• **Action item**
Read the entries that follow and give each one again precisely.

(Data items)
■ ■ ■ ■ ■

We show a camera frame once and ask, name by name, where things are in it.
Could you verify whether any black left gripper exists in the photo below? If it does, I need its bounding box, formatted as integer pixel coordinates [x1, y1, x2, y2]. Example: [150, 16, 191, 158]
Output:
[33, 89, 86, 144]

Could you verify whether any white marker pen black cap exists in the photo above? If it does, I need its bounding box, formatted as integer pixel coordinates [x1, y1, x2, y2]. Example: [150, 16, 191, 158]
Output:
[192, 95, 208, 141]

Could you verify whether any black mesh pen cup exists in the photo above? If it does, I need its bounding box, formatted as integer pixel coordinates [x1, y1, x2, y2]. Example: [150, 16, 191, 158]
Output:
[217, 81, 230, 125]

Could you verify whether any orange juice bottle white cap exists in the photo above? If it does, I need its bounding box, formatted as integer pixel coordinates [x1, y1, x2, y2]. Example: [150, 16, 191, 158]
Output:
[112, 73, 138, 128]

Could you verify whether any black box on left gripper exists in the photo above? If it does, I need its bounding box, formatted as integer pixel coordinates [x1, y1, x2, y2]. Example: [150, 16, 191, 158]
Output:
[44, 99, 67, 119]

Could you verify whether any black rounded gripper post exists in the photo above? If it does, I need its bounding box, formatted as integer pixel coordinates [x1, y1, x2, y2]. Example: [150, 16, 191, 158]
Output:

■ ■ ■ ■ ■

• **Answer**
We show a camera frame once and ask, name by name, where things are in it.
Could you verify whether any black left gripper exists in the photo below? If it does, I need its bounding box, formatted as integer pixel coordinates [x1, y1, x2, y2]. Example: [150, 16, 191, 158]
Output:
[33, 89, 86, 144]

Could you verify whether any white marker pen black cap exists in the photo above? If it does, I need its bounding box, formatted as integer pixel coordinates [x1, y1, x2, y2]. Example: [150, 16, 191, 158]
Output:
[192, 95, 208, 141]

Could you verify whether any black mesh pen cup exists in the photo above? If it does, I need its bounding box, formatted as integer pixel coordinates [x1, y1, x2, y2]. Example: [150, 16, 191, 158]
Output:
[217, 81, 230, 125]

Could you verify whether any orange juice bottle white cap exists in the photo above? If it does, I need its bounding box, formatted as integer pixel coordinates [x1, y1, x2, y2]. Example: [150, 16, 191, 158]
Output:
[112, 73, 138, 128]

Could you verify whether any black box on left gripper exists in the photo above? If it does, I need its bounding box, formatted as integer pixel coordinates [x1, y1, x2, y2]. Example: [150, 16, 191, 158]
Output:
[44, 99, 67, 119]

Could you verify whether any black rounded gripper post exists in the photo above? If it does, I need its bounding box, formatted as integer pixel coordinates [x1, y1, x2, y2]. Example: [150, 16, 191, 158]
Output:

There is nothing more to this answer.